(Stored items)
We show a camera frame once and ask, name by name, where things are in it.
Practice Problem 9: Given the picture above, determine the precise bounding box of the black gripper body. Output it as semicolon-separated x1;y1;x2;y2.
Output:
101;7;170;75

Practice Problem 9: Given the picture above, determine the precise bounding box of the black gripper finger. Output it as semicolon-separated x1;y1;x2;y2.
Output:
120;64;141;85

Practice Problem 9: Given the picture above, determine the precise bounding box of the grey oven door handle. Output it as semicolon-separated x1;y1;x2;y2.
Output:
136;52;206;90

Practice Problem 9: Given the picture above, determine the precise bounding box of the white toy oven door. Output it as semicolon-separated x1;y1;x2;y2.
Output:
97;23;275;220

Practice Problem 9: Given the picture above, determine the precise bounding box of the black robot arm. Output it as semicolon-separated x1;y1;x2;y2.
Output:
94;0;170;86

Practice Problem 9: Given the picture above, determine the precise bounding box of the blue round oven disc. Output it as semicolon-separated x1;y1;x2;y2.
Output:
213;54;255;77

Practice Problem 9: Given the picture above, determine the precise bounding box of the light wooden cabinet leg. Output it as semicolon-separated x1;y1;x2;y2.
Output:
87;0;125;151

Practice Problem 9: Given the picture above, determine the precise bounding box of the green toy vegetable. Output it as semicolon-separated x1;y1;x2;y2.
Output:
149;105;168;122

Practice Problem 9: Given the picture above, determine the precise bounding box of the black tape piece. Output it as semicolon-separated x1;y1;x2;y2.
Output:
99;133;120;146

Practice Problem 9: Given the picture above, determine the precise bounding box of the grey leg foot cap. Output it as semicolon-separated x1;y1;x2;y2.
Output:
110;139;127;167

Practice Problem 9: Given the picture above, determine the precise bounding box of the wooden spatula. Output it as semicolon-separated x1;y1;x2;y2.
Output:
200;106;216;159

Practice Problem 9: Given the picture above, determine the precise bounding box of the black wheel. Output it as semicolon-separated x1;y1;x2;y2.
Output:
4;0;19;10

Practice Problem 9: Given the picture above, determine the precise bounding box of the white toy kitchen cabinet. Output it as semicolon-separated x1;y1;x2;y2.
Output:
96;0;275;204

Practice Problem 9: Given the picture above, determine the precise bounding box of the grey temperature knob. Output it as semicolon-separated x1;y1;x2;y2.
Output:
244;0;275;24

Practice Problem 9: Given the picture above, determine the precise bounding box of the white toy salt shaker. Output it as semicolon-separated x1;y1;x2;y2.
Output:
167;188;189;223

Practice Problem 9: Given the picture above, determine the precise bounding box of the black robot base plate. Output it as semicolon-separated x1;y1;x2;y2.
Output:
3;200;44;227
---
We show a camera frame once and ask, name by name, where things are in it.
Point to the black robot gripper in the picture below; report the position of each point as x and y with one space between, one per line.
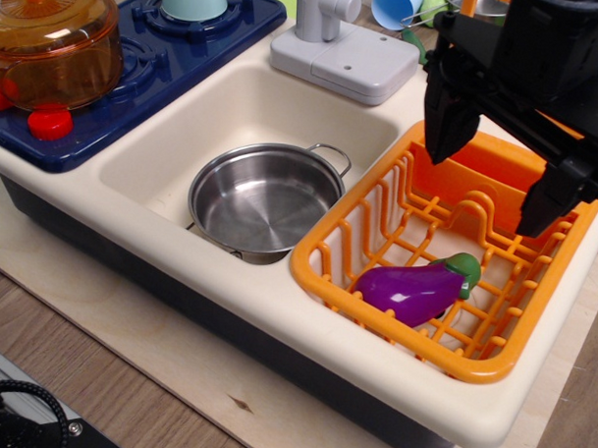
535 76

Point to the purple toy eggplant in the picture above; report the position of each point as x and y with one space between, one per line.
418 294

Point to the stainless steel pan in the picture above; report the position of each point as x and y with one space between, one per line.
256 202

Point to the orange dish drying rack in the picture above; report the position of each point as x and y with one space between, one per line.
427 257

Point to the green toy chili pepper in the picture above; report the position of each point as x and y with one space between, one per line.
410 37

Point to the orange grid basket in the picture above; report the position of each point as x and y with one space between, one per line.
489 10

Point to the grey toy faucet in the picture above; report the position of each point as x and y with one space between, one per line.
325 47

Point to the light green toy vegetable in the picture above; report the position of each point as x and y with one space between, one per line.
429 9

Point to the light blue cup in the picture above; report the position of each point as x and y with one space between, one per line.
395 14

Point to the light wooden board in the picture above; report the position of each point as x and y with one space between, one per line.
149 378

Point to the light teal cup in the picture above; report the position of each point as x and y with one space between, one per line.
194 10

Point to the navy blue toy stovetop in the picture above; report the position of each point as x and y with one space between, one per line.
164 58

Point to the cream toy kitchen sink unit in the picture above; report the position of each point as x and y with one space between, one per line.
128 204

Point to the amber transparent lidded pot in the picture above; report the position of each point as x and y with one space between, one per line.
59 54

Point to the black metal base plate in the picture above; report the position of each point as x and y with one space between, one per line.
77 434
==
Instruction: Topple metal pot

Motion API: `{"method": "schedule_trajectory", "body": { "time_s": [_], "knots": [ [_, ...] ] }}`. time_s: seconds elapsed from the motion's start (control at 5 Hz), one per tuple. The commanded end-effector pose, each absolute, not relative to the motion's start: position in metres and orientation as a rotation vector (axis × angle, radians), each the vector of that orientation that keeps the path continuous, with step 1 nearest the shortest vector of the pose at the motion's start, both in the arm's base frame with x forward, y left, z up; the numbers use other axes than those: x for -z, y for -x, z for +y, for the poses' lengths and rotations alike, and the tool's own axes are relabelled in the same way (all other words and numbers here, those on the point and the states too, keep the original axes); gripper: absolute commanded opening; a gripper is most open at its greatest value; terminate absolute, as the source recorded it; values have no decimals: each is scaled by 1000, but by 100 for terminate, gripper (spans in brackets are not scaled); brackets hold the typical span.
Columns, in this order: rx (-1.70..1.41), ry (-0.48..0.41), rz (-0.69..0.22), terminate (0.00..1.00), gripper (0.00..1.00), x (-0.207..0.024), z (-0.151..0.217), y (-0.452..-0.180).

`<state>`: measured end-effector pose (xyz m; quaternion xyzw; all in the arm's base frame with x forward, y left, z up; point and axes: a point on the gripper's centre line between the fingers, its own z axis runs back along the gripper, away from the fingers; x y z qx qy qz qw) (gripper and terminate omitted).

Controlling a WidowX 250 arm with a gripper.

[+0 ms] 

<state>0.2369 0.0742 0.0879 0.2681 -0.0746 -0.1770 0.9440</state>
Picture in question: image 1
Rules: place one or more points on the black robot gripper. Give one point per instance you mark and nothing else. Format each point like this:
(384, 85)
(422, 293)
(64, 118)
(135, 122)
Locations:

● **WHAT YOU SHOULD DO**
Once you find the string "cabinet" in a line of the records, copy that line.

● **EXERCISE OUTPUT**
Practice Problem 9: Given the picture above, determine the precise bounding box of the light wooden cabinet leg. Output it as semicolon-separated x1;y1;x2;y2.
Practice Problem 9: Given the picture above, determine the precise bounding box of the white toy kitchen cabinet. Output it as semicolon-separated x1;y1;x2;y2.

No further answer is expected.